Using the records below, copy exactly the part that opens with the line holding "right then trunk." and closes with the line holding "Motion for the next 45", minus the pictures.

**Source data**
----
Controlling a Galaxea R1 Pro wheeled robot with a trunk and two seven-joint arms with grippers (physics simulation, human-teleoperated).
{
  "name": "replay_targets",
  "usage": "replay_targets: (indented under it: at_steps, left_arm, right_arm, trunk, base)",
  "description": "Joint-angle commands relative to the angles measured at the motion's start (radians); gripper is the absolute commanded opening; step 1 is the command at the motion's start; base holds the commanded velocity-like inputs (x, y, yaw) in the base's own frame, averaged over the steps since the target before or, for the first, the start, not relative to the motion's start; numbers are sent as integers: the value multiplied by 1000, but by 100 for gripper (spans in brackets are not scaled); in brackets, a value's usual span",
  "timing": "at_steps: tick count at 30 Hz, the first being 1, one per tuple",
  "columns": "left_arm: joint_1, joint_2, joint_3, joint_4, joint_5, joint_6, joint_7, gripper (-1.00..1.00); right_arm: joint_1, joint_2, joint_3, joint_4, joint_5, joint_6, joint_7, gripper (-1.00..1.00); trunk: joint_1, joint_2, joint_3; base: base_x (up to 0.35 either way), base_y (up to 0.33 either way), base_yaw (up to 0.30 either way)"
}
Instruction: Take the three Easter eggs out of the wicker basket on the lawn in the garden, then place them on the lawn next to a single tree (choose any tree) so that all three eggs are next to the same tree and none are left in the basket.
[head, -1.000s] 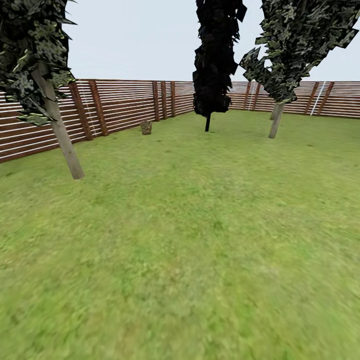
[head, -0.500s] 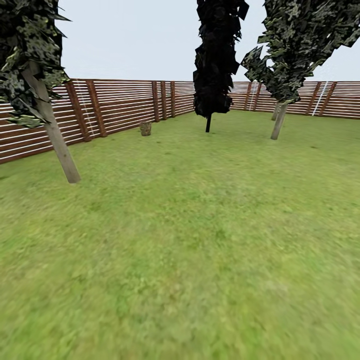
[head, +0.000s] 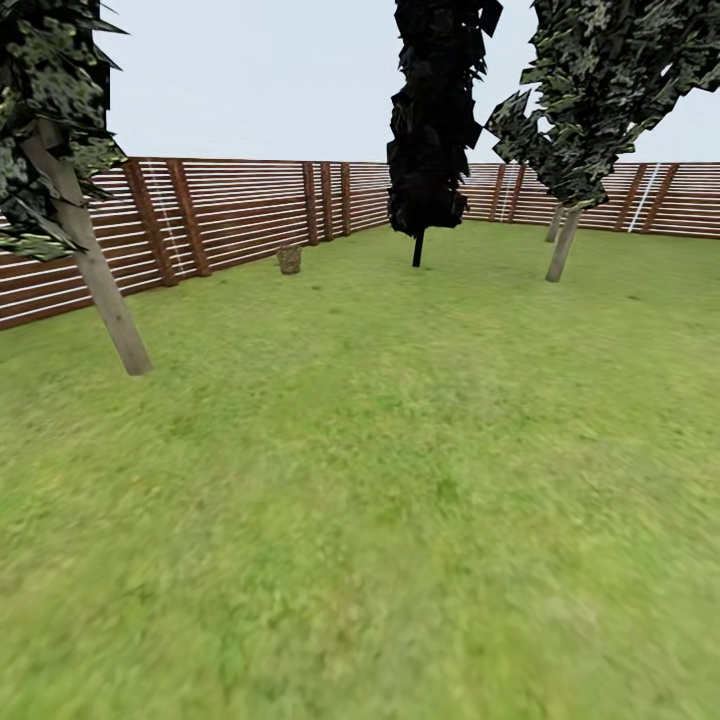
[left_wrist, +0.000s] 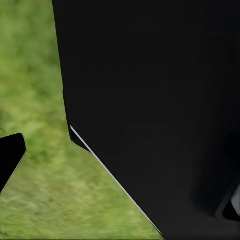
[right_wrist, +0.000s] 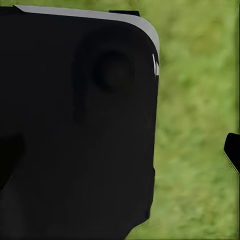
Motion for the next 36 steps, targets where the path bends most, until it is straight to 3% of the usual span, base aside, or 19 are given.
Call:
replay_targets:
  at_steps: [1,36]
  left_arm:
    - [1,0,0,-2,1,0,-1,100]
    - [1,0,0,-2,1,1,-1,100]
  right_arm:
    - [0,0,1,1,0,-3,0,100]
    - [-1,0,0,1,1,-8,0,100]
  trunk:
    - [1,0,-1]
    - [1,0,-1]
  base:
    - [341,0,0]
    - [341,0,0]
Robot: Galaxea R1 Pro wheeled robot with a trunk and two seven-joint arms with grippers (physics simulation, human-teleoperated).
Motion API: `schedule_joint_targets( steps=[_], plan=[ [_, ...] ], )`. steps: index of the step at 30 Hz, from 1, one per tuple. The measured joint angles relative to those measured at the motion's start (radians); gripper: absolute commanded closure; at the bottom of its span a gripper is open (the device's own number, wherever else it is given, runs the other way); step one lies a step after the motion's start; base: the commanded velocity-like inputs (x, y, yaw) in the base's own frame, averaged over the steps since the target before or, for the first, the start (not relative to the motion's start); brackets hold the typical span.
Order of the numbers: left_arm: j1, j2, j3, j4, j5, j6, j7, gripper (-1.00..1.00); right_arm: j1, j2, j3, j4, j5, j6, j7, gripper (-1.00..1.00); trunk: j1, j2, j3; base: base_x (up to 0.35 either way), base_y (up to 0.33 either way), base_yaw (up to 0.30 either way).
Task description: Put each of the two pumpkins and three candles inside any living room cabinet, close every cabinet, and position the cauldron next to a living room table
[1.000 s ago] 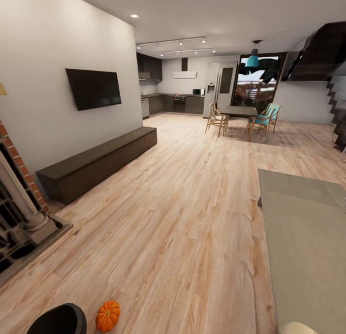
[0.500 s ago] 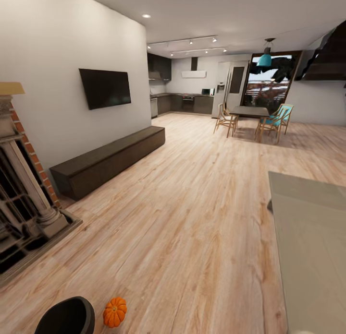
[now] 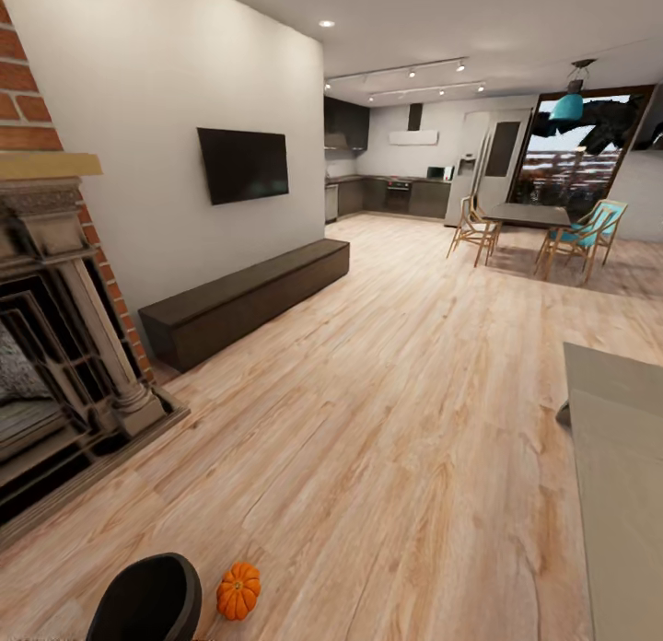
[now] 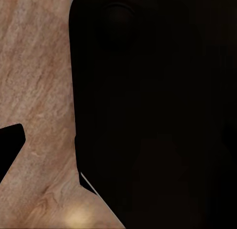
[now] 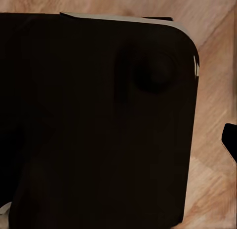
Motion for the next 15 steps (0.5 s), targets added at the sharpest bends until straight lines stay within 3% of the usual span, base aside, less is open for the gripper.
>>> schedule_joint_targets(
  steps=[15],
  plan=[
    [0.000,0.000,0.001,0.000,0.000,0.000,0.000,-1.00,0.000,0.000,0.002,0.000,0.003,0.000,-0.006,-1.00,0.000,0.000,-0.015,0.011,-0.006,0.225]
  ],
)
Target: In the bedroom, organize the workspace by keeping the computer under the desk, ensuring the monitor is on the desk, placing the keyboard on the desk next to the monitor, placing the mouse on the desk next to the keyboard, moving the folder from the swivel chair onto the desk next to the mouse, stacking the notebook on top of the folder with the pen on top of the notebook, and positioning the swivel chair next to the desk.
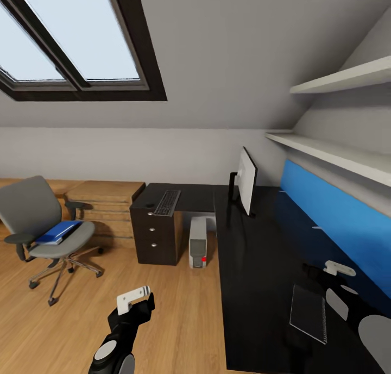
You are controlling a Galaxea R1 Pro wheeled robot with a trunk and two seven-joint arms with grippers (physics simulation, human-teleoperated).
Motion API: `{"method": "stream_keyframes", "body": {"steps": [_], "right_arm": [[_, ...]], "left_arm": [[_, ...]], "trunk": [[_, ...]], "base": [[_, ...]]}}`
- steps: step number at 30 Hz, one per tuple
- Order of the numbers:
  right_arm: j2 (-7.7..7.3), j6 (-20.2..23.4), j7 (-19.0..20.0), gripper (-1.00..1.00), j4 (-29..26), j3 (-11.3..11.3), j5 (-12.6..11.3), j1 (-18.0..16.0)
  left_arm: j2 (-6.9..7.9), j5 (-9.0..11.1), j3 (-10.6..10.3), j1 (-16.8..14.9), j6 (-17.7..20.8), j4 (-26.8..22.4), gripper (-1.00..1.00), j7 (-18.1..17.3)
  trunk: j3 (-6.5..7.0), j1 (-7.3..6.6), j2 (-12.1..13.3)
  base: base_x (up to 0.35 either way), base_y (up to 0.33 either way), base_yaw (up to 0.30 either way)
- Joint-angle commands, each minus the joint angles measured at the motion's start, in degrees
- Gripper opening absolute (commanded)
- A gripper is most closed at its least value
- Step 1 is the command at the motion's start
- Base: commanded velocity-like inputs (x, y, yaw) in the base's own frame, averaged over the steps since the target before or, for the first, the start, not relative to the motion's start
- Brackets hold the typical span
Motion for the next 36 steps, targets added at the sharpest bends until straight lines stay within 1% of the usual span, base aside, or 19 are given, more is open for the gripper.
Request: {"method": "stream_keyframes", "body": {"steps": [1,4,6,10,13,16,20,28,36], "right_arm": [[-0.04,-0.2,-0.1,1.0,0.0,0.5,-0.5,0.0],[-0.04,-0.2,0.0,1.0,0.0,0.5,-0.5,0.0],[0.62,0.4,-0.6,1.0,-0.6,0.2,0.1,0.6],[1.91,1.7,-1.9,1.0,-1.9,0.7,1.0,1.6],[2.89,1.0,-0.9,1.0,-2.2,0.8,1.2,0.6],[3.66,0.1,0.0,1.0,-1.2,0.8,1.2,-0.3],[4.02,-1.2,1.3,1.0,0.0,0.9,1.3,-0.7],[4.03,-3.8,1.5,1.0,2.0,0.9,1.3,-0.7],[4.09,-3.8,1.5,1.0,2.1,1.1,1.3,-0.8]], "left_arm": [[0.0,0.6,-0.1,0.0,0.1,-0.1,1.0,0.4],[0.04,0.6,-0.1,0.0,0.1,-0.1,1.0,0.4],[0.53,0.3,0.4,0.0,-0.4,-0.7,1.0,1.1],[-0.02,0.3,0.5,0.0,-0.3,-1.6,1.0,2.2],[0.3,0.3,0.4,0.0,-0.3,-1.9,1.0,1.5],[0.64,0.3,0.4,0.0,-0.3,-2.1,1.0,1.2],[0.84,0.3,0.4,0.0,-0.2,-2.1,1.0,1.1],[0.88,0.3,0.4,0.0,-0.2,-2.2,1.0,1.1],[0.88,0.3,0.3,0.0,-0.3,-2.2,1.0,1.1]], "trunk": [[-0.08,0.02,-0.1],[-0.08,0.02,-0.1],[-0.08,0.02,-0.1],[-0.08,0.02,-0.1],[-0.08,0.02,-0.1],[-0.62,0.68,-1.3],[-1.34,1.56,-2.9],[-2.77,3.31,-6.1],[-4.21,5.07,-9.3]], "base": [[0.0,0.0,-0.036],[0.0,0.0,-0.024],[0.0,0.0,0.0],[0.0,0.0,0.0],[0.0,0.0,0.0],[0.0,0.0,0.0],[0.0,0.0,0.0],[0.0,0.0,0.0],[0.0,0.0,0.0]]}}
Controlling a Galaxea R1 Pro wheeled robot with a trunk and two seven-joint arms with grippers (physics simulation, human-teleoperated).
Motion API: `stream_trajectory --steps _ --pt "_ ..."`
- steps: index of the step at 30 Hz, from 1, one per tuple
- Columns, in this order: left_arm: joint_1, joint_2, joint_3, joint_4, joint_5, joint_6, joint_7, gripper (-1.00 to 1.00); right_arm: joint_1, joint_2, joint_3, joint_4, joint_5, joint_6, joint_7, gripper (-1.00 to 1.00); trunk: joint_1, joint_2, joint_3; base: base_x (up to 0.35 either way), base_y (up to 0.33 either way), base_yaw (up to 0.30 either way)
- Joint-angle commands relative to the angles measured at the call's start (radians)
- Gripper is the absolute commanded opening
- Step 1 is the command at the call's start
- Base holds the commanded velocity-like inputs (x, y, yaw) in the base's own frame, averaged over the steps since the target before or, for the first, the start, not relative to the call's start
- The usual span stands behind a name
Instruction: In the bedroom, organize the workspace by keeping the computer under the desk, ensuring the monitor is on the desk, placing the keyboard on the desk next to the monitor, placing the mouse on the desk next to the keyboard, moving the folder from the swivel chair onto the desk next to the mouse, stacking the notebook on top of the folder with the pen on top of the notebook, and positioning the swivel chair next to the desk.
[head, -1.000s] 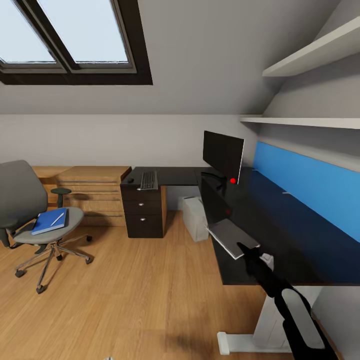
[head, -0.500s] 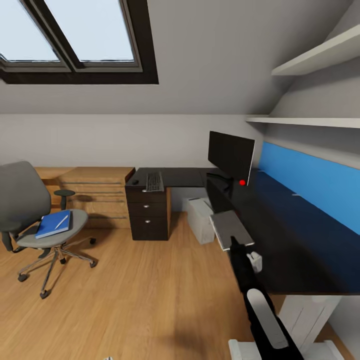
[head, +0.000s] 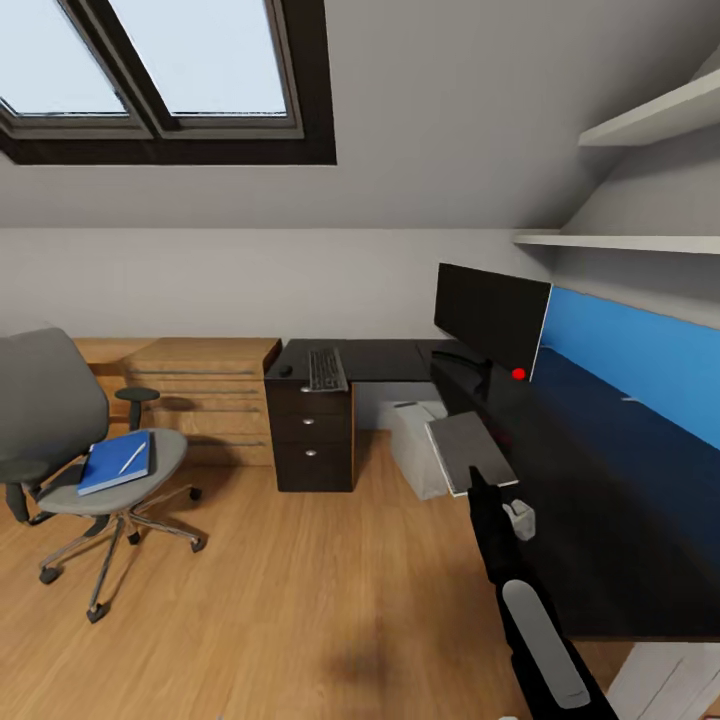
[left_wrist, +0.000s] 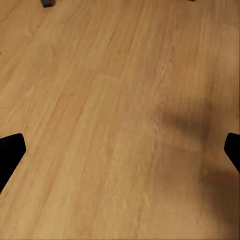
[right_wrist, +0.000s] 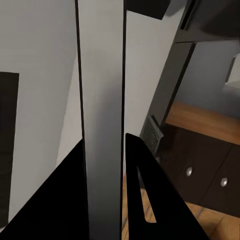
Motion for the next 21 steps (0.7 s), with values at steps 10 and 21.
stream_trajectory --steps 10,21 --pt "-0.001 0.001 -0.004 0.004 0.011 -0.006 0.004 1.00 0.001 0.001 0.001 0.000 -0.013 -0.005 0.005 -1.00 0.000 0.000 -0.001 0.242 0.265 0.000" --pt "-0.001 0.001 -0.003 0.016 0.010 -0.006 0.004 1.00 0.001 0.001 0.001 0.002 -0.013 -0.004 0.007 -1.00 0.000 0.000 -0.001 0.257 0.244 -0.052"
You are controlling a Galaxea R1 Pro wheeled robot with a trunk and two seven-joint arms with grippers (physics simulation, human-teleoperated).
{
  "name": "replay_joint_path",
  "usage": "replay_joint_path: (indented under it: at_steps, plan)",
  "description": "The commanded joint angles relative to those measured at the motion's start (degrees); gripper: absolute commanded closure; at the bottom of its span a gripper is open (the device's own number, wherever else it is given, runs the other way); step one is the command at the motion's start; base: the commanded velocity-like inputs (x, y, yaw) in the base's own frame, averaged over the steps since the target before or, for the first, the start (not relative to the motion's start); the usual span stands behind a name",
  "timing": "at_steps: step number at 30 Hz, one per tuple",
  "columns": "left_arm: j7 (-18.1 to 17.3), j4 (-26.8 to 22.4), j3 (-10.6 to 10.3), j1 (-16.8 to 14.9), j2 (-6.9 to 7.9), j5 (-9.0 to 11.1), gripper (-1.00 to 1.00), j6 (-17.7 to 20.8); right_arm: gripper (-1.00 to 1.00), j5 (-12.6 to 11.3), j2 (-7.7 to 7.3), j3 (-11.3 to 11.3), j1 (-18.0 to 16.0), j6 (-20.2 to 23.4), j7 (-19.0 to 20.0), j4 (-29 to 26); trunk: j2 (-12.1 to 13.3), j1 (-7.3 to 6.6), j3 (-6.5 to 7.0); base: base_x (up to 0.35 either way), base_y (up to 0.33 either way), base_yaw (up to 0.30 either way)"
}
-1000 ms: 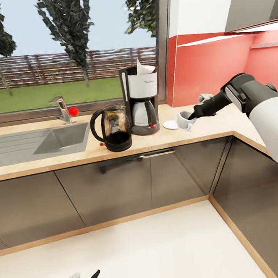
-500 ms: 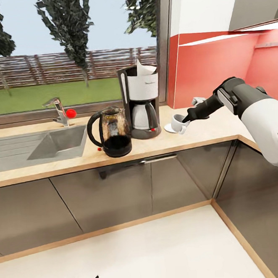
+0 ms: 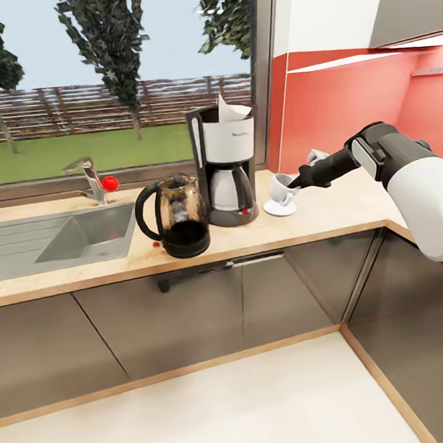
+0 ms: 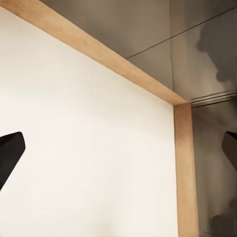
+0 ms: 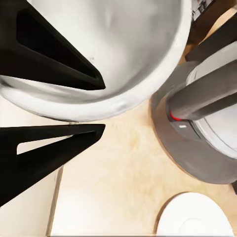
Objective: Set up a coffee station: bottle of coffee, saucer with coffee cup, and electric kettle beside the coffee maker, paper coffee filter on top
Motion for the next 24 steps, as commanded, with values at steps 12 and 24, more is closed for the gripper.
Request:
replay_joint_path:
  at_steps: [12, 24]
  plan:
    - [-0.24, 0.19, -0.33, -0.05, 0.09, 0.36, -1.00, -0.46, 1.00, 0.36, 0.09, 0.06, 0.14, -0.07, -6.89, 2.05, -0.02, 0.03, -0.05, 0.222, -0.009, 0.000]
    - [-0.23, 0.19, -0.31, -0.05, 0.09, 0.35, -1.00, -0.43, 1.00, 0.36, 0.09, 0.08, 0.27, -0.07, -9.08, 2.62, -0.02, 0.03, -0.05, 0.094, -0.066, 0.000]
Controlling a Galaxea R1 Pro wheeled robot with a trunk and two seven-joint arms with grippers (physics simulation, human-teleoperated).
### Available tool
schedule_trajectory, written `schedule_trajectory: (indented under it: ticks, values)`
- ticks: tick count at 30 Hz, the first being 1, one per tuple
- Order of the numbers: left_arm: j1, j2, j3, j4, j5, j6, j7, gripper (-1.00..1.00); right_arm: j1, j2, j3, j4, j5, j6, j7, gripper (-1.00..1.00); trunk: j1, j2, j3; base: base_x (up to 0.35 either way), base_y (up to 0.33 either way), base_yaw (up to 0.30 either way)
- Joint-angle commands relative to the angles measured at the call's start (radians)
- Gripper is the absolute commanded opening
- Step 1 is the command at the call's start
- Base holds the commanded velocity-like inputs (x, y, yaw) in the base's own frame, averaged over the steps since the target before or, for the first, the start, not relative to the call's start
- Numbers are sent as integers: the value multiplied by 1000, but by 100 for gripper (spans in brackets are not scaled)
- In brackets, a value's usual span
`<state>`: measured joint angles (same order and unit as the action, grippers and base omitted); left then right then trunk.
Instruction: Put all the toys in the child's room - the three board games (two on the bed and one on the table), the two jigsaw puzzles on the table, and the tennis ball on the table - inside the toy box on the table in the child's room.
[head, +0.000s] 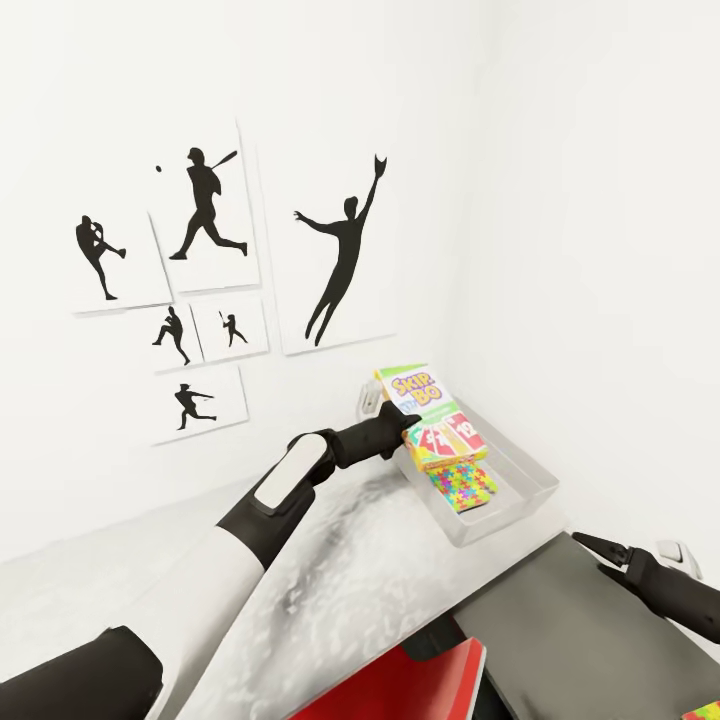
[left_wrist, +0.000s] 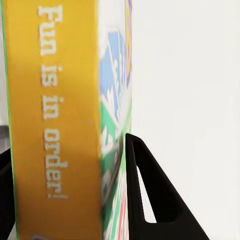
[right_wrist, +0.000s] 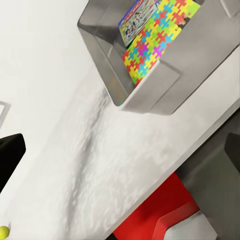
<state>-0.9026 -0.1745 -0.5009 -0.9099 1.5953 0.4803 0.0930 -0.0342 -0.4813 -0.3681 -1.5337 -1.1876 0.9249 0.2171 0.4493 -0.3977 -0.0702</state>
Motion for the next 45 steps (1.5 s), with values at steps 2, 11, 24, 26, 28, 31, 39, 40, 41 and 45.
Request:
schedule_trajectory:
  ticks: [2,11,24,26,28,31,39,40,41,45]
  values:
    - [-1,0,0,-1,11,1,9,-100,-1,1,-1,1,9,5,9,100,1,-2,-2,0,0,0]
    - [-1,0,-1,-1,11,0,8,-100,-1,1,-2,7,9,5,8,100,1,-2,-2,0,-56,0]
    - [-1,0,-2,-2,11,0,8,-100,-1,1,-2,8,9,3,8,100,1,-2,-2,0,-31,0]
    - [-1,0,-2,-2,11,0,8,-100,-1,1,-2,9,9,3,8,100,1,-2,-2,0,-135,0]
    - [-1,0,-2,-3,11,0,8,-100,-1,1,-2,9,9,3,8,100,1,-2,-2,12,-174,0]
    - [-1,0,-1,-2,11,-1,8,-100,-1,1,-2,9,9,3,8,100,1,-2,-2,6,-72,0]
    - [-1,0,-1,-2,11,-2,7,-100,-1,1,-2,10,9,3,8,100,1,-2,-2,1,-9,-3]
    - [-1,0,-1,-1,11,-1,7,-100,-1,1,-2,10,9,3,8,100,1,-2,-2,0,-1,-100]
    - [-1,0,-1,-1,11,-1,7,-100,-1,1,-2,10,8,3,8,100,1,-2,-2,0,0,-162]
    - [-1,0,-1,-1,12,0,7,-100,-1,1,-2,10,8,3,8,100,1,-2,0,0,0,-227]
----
**Result**
`<state>`: measured joint angles (same order and unit as the action, grippers and base omitted); left then right then trunk.
Instruction: Put all the toys in the child's room - the three board games (two on the bed and one on the table), the two jigsaw puzzles on the table, and the tennis ball on the table - inside the toy box on the table in the child's room.
[head, +0.000s] 
[left_wrist, +0.000s] 
[right_wrist, +0.000s] 
<state>-0.9026 -0.1745 -0.5009 -0.9099 1.5953 0.4803 0.0930 -0.0342 -0.4813 -0.3681 -1.5337 -1.1876 0.9249 0.2171 0.4493 -0.3977 -0.0702</state>
Motion for the next 45 steps (1.5 s), with values at steps 2, 11, 24, 26, 28, 31, 39, 40, 41 and 45.

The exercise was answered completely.